個人再生に必要な書類として、「申立書・陳述書・債権者一覧・財産目録・家計表」があります。申立書とは、申立人の特定をする書類で、氏名や住所・電話番号などの記載が必要です。戸籍謄本や住民票などを用意します。陳述書とは収入や職業・財産などを明らかにするもので、給料明細書や所得課税証明書・通帳のコピーなどです。借入先を明確にするために、債権者一覧も作成します。借用書や返済予定表・督促状などを用意しましょう。所有する財産を示す財産目録には、現金や預貯金・不動産などの財産を書いていきます。売掛金や貸付金がある場合は、相手の名前と金額・回収できる見込みの記載も大切です。

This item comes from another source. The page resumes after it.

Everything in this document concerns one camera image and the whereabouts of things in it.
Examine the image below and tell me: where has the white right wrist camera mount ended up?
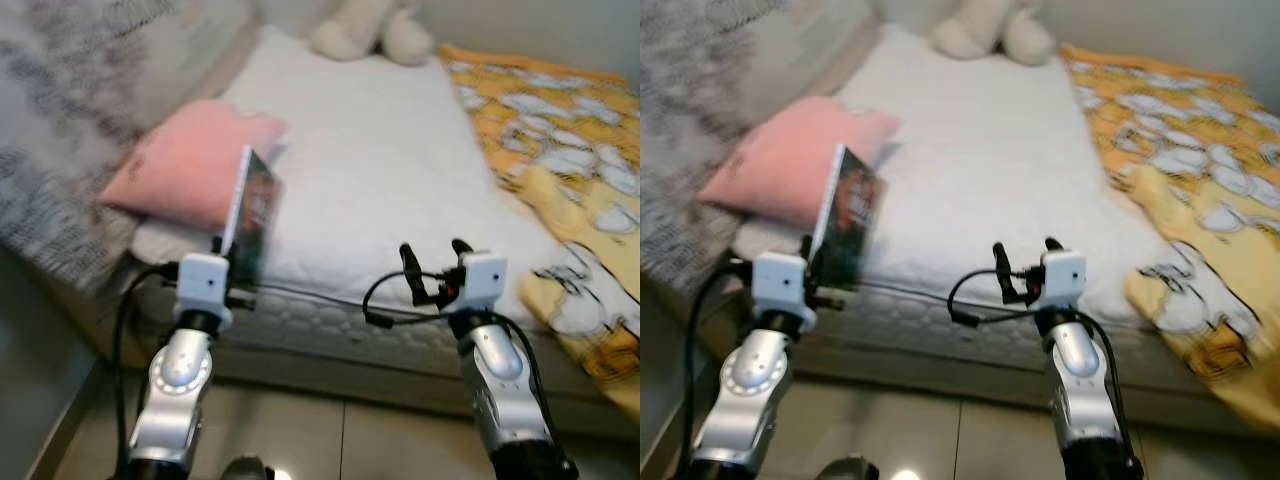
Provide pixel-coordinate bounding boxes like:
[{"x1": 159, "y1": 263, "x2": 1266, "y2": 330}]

現在の収支状況をまとめた家計表には、配偶者の給与との収入総額を明確にしてから、家賃・光熱費・保険・生活費・ローン額などを記載します。住宅ローン特例を利用する時には、申立書にある「住宅資金特別条項」にレ点を付けましょう。手続きの際には「住宅ローン契約書・返済額一覧表」の書類が必要です。
 
 個人再生では、「裁判所に支払う費用」と「弁護士などの専門家へ支払う費用」があります。裁判所に支払う実費として、申立手数料の1万円が必要です。官報公告費用などの予納金や連絡時の郵便切手代として数万円も支払います。個人再生委員への予納金は、約15万円~25万円です。代理人弁護士がいる場合は約15万円で、債務者本人が申立をする時は約25万円になります。弁護士などの専門家に依頼する時は、着手金や申立時の費用・事務手数料などが必要です。相場費用として、住宅ローン特例利用時には約40万~60万円、利用しない時には約30万~50万円になります。その他に、実費や事務手数料もかかるでしょう。

個人再生に失敗する原因と対策

個人再生に失敗するケースとは、「申立の棄却」「再生計画案が不認可」「債務者が再生計画を実行できない」などです。実現不可能な再生計画を立ててしまうと、個人再生に失敗する可能性があります。申立の棄却とは棄却事由に該当している場合で、費用予納がない時や不当な目的の場合です。再生計画案は、債権者の過半数以上が同意しないと認可されません。また、履行テストで入金の滞りがあると、不認可になります。再生計画を実行できずに滞納した場合は、債権者からの再生計画取り消しの申立があるでしょう。
 
 個人再生に失敗しないためには、数種類ある債務整理方法の中で合っているかを確認する必要があります。個人再生以外にも、任意整理や自己破産などの手続きもあるので、それぞれの特徴を理解してから検討するといいでしょう。定期的に収入がある場合は、個人再生が合っています。しかし、裁判所を通したくない時は任意整理です。定期的な収入がなく、返せる見込みがない時には自己破産を選択することになるでしょう。また、個人再生は面談などをすることが多いので、申請書類や手続き内容に関して理解し、尋ねられた時には答えられるようにすることも大切です。

個人再生をする前には、事前に必要なことを知ろう

個人再生の手続きをする場合には、自分に合っている方法かを調べることが大切です。その後、必要な書類や相場費用についても理解しましょう。個人再生に失敗するケースをあらかじめ知っておくことで、失敗を回避することができます。これを参考に、申立から借金減額までの流れや必要事項を理解し、個人再生の検討をしてみてください。